David N. Williams, Assistant United States Attorney (Damon P. Martinez, United States Attorney and Laura Fashing, Assistant United States Attorney, with him on the brief), Albuquerque, New Mexico, for Plaintiff-Appellee.
Before KELLY, BACHARACH, and MORITZ, Circuit Judges.
BACHARACH, Circuit Judge.
Mr. Jesus Manuel Muñoz was charged with possession with intent to distribute marijuana. He pleaded guilty and was sentenced to time served or thirteen days, whichever was less, and two years of supervised release.
I. Substantive Challenges to the Conditions
Mr. Muñoz raises substantive challenges to each of the twelve conditions in dispute. Some of these challenges were raised in district court, but some are new.1 We review the new arguments under the plain-error standard and the previously asserted arguments under the abuse-of-discretion standard.2 Ultimately, we reject each challenge.
A. Mr. Muñoz‘s new challenges to seven of the supervised release conditions fail under the plain-error standard.3
On appeal, Mr. Muñoz challenges seven conditions at least in part on grounds not presented in district court. For these challenges, we apply the plain-error standard. United States v. Walser, 275 F.3d 981, 987 (10th Cir. 2001). Under the plain-error standard, Mr. Muñoz must show that (1) the district court erred, (2) the error was plain, (3) the error affected substantial rights, and (4) the error seriously affected the fairness, integrity, or public reputation of judicial proceedings. United States v. Harris, 695 F.3d 1125, 1130 (10th Cir. 2012). An error is “plain” if it is “clear or obvious.” Morales-Fernandez v. INS, 418 F.3d 1116, 1124 (10th Cir. 2005). In applying this standard, we reject each of Mr. Muñoz‘s new arguments.
- “[T]he defendant shall work regularly at a lawful occupation, unless excused by the probation officer for schooling, training, or other aсceptable reasons.”
Mr. Muñoz argues that this condition is impermissibly vague because it does not define “[t]he terms ‘regularly’ and ‘other acceptable reasons.‘”4
We need not decide whether the district court erred because any possible error would not have been plain. The condition is identical to one of the standard conditions recommended in the sentencing guidelines for supervised release. See
“[T]he defendant shall refrain from excessive use of alcohol and shall not purchase, possеss, use, distribute, or administer any controlled substance or any paraphernalia related to any controlled substances, except as prescribed by a physician,” and “[t]he defendant must refrain from the use and possession of alcohol and other forms of intoxicants.”
In district court, Mr. Muñoz objected to these two conditions on the ground that they did not allow for religious and other legal uses of alcohol.

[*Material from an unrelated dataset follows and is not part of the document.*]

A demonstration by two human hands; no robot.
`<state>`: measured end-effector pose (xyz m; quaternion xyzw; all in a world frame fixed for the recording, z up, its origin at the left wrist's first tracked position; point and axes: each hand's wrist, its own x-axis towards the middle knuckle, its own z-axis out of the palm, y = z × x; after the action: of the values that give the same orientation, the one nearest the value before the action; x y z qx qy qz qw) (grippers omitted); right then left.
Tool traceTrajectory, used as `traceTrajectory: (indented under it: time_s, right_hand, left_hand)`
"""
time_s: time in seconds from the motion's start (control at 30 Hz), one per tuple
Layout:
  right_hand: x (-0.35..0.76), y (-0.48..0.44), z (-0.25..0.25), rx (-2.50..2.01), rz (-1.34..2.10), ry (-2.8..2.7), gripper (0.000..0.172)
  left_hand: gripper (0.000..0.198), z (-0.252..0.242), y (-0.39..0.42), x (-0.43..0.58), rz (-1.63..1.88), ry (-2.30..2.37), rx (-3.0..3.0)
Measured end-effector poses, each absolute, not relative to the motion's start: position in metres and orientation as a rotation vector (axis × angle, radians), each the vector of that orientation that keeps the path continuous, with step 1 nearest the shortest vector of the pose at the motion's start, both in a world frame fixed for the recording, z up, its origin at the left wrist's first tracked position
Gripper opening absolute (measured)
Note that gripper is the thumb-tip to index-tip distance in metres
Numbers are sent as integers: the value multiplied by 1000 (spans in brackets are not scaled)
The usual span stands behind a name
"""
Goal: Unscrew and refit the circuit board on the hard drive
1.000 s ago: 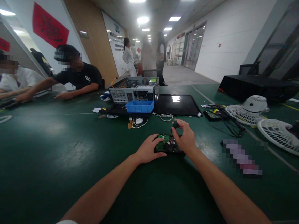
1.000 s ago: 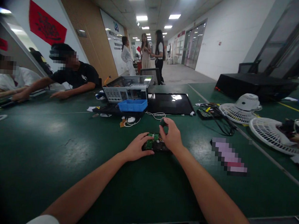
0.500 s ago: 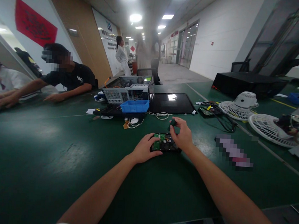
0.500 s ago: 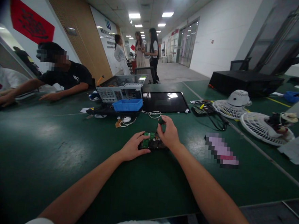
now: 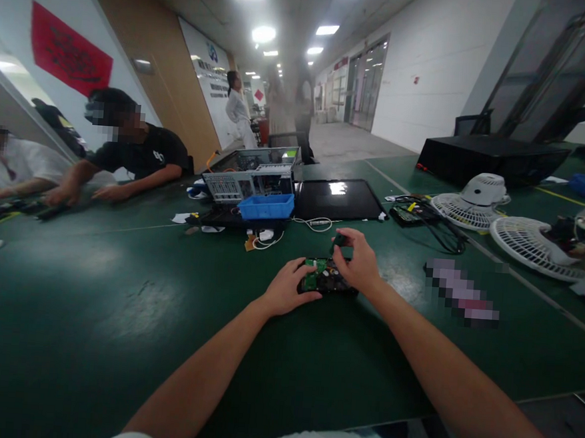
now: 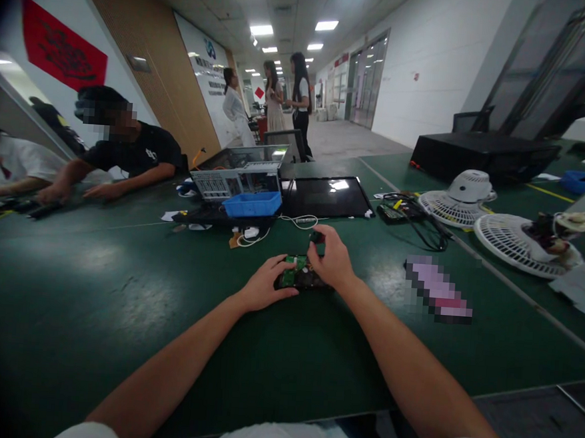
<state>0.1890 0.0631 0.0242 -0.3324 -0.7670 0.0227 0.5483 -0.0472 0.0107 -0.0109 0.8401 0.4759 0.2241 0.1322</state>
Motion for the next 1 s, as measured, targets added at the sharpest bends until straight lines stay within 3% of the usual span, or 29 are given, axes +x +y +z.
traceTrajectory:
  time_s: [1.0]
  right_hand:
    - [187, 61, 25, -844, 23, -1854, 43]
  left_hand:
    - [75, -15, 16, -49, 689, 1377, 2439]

On appeal, Mr. Muñoz does not pursue this objection. Instead, he makes three new arguments:
- The two conditions are inconsistent.
- The two conditions are vague.
- The condition involving controlled substances is superfluous.
Because these arguments are new, we apply the plain-error standard. Under this standard, Mr. Muñoz‘s arguments fail as a matter of law.
a. We reject Mr. Muñoz‘s argument that the two conditions are inconsistent.
Mr. Muñoz notes that the first condition requires him to avoid “excessive alcohol use,” while the second prohibits consumption of any alcohol. As Mr. Muñoz points out, these requirements are inconsistent. But the district court noted the inconsistency and orally explained that the prohibition on alcohol consumption took precedence. See R. vol. III, at 23-24.
b. We reject Mr. Muñoz‘s argument that the two conditions are vague based on the failure to define key terms.
Mr. Muñoz complains about the vagueness of three terms:
- “excessive use”
- “intoxicants”
- “alcohol”
Use of these terms did not constitute plain error.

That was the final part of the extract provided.